Fast response from PA supprt:
On November 30th, a video was posted by the owner of the NetSecVulns YouTube channel titled "666 different ways to bypass palo alto networks in 6 minutes”.
In the first video, posted Nov 30th, NetSecVulns sets up a lab with a Windows XP SP2 victim and the Stonesoft Evader tool configured to use the Conficker attack and a Palo Alto Networks Next-Generation Firewall in Layer 3 mode placed in between 2 endpoints. Great pains are made to show that our firewall is configured using our Best Practices configuration document. Once the Evader tool completes its run, the administrator shows that our firewall missed 666 evasion attempts.

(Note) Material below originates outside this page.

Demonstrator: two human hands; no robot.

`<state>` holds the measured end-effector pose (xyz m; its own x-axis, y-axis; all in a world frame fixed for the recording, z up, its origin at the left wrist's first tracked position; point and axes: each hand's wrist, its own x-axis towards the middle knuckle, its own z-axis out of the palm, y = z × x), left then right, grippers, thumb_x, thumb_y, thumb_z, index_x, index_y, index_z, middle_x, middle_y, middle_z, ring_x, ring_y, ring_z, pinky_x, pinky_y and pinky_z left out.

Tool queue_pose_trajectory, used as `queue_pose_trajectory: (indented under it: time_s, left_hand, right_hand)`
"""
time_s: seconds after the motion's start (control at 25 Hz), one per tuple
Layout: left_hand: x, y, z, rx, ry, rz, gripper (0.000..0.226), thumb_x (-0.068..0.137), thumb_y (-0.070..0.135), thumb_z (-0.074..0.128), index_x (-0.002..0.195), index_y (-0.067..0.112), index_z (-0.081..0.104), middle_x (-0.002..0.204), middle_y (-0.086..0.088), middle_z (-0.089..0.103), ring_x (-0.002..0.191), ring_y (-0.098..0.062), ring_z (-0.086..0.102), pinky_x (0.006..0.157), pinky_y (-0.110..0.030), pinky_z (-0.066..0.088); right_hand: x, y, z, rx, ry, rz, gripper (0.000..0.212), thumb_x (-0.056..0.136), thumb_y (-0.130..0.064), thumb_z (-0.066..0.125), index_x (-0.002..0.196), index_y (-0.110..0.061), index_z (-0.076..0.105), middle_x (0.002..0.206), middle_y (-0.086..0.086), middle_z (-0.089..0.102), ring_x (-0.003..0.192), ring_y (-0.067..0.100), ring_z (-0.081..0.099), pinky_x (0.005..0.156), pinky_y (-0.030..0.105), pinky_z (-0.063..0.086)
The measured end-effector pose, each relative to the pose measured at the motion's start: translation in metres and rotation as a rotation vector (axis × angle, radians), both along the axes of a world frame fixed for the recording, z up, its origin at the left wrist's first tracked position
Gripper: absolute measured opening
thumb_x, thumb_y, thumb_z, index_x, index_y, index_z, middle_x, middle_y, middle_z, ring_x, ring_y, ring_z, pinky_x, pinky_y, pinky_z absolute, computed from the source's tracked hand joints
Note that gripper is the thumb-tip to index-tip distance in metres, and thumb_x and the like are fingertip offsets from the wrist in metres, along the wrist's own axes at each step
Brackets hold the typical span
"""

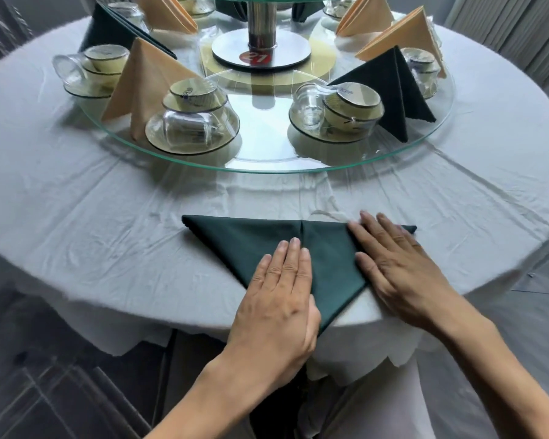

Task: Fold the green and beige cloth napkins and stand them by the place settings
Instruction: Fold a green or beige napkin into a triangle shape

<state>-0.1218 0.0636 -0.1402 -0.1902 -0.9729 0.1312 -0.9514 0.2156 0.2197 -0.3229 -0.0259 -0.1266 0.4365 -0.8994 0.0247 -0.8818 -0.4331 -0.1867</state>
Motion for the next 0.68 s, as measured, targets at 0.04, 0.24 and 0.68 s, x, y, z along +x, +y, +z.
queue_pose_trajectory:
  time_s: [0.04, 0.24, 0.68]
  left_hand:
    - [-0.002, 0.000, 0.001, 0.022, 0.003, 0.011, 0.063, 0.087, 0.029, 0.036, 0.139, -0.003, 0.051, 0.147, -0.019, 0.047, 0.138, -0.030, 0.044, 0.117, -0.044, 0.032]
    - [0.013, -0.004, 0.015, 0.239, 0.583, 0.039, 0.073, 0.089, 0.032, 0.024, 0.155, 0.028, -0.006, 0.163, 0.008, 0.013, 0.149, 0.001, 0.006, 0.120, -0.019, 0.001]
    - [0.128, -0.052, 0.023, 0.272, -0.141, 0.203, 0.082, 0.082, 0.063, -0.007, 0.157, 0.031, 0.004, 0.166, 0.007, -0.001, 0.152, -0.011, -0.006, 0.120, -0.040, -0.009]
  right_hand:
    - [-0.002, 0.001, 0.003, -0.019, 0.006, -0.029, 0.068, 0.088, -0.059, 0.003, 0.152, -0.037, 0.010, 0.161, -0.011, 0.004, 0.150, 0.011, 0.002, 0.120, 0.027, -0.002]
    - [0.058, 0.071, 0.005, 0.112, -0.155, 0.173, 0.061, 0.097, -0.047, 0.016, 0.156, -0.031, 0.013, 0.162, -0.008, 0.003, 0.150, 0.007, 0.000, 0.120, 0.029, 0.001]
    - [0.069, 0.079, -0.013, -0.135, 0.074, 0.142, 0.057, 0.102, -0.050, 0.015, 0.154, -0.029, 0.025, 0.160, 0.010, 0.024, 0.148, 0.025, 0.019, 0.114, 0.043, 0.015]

In reality, NetSecVulns skipped step 4 in our Best Practices document: creation of an unknown application block rule. This can be verified in the video (at 2:20) where we see a single allow rule instead of the expected 2 rules with the first one dropping unknown applications. Later in the video, at 4:31 and 5:49, it shows the "threat logs”, carefully avoiding "traffic logs" where we would have seen unknown-tcp sessions allowed through.
After running this test in our own lab on PAN-OS 7.0.3, and correctly following the same Best Practices document, we verified that we block 100% of the 204,090 evasion attempts. Also note that this test is performed by our internal QA team for each PAN-OS major and minor feature release.
On Dec 3 rd , NetSecVulns posted a new video, correcting the "step 4" error. However once again they did not follow all steps in the Best Practices document, rendering the test inaccurate and misleading.